En todo lo relacionado con la mecánica, Frank Master siempre se había sentido atraído por lo nuevo y osado. En cuestión de política, en cambio, al igual que su abuelo lealista, era de natural conservador. Si el Sur estaba ligado a la esclavitud, él era partidario de encontrar una solución intermedia. Eso era, al fin y al cabo, lo que habían venido haciendo el Congreso y el gobierno desde hacía medio siglo. No habían escatimado esfuerzos para mantener el equilibrio entre ambas culturas. Frente a los nuevos estados esclavistas que se habían creado, como Misisipí y Alabama, habían nacido otros de población libre en el Norte. Cuando Misuri se incorporó a la Unión como estado esclavista tres décadas atrás, del norte de Massachusetts surgió el estado libre de Maine a fin de mantener compensada la balanza. A la inversa, el estado libre de Hawai no había adquirido el estatuto de estado debido a la oposición del Sur; Cuba, con una abundante población de esclavos, había estado varias veces a punto de anexionarse como nuevo estado esclavista.

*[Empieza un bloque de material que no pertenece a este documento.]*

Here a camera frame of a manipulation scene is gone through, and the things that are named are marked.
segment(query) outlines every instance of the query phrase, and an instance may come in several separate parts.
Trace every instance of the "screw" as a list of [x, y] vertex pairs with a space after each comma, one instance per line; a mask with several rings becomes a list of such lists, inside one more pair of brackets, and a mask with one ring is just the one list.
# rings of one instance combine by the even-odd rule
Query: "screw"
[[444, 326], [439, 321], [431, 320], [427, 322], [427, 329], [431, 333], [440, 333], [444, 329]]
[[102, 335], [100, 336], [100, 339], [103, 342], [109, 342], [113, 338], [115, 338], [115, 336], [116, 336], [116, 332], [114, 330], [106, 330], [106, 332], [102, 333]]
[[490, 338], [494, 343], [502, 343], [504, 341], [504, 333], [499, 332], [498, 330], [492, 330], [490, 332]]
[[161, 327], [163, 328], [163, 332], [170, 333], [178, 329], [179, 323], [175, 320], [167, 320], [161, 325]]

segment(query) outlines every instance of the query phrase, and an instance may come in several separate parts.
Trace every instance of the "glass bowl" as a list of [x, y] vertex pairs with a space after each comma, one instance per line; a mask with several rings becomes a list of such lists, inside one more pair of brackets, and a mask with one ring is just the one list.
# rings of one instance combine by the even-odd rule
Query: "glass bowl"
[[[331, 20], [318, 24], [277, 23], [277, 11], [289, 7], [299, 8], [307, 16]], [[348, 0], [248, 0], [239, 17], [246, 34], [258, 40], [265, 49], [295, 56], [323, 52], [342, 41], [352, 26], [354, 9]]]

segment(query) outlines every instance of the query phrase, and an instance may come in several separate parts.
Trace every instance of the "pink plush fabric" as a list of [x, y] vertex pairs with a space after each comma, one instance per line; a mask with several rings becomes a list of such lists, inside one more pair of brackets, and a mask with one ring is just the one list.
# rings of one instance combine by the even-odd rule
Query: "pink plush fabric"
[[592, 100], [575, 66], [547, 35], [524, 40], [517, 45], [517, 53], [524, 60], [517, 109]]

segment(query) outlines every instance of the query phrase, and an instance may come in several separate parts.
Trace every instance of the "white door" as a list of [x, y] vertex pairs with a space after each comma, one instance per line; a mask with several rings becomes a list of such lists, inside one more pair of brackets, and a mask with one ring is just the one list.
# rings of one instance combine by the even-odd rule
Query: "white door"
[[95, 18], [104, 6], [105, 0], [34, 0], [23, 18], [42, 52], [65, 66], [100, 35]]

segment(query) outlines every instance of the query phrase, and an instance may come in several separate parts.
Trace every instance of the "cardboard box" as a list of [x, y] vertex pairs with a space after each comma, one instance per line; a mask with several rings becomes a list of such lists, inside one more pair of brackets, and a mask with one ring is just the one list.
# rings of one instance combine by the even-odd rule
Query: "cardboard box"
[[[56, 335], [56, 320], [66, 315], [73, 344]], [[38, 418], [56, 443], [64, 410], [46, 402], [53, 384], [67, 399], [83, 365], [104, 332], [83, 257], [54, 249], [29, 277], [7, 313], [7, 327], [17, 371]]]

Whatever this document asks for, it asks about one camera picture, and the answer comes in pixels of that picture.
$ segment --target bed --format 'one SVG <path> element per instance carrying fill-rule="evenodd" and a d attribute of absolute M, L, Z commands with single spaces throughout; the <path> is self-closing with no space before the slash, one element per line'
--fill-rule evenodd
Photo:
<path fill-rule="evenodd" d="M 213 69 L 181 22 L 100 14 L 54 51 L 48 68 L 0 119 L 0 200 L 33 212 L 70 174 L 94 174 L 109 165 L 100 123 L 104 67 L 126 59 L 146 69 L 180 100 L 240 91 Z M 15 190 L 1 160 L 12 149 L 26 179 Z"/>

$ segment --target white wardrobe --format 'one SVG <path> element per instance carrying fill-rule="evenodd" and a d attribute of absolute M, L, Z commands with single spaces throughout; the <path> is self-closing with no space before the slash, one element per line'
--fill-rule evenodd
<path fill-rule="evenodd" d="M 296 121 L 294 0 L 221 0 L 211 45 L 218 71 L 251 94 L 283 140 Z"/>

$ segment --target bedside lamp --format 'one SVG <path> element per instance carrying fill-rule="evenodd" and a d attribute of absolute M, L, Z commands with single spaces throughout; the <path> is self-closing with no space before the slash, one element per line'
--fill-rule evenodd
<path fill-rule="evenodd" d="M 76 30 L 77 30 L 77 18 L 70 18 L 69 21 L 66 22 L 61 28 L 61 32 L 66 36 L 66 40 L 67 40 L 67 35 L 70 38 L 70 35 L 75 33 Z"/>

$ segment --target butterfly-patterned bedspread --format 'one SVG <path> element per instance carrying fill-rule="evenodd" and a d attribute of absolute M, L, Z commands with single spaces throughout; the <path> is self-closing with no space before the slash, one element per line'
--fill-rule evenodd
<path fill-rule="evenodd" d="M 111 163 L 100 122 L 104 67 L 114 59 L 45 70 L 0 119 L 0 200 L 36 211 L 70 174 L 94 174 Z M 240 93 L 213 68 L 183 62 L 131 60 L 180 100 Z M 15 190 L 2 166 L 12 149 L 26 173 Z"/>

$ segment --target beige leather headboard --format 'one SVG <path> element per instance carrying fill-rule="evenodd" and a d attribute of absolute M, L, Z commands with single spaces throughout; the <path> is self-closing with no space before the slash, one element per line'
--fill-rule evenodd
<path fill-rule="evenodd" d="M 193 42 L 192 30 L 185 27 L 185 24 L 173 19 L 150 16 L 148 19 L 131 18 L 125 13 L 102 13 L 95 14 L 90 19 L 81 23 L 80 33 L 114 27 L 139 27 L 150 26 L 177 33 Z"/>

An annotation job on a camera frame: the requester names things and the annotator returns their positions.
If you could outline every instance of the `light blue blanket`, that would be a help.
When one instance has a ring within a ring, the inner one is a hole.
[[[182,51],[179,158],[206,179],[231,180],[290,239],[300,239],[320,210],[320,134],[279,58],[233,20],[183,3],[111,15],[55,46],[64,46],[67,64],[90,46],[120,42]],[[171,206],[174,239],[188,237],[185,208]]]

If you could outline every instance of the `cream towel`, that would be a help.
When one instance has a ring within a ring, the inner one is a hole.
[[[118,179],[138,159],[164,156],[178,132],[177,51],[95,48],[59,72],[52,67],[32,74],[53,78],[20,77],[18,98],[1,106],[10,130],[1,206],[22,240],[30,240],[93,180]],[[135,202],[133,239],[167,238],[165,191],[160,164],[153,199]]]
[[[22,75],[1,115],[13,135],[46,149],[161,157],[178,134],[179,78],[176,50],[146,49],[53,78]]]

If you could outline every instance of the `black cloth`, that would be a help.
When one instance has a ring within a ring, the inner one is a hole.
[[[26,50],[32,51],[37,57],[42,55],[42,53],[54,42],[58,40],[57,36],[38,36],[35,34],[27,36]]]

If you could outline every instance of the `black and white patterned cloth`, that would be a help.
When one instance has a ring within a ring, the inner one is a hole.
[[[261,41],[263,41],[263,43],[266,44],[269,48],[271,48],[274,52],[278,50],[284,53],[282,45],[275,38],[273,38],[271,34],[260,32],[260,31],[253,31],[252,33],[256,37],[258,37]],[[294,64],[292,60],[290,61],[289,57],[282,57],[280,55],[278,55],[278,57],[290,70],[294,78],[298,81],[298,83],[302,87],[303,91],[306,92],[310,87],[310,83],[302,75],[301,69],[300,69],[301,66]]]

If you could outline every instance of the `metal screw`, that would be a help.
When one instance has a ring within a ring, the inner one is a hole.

En cuanto a la cuestión misma de la esclavitud, ¿no era preferible dejar de pensar en ella durante un tiempo? Incluso en el Norte, la mayoría de estados todavía consideraban que el negro era inferior. Aunque eran libres, los negros de Nueva York, Connecticut y Pensilvania no podían votar. En 1850, la Ley de Fugitivos había declarado que quien no entregase al esclavo que se había escapado cuando su propietario sureño lo reclamaba incurría en un delito federal, aunque se encontrara en Rhode Island o Boston. Por más que suscitaran las iras de los moralistas y los abolicionistas, Frank Master consideraba indispensables tales concesiones.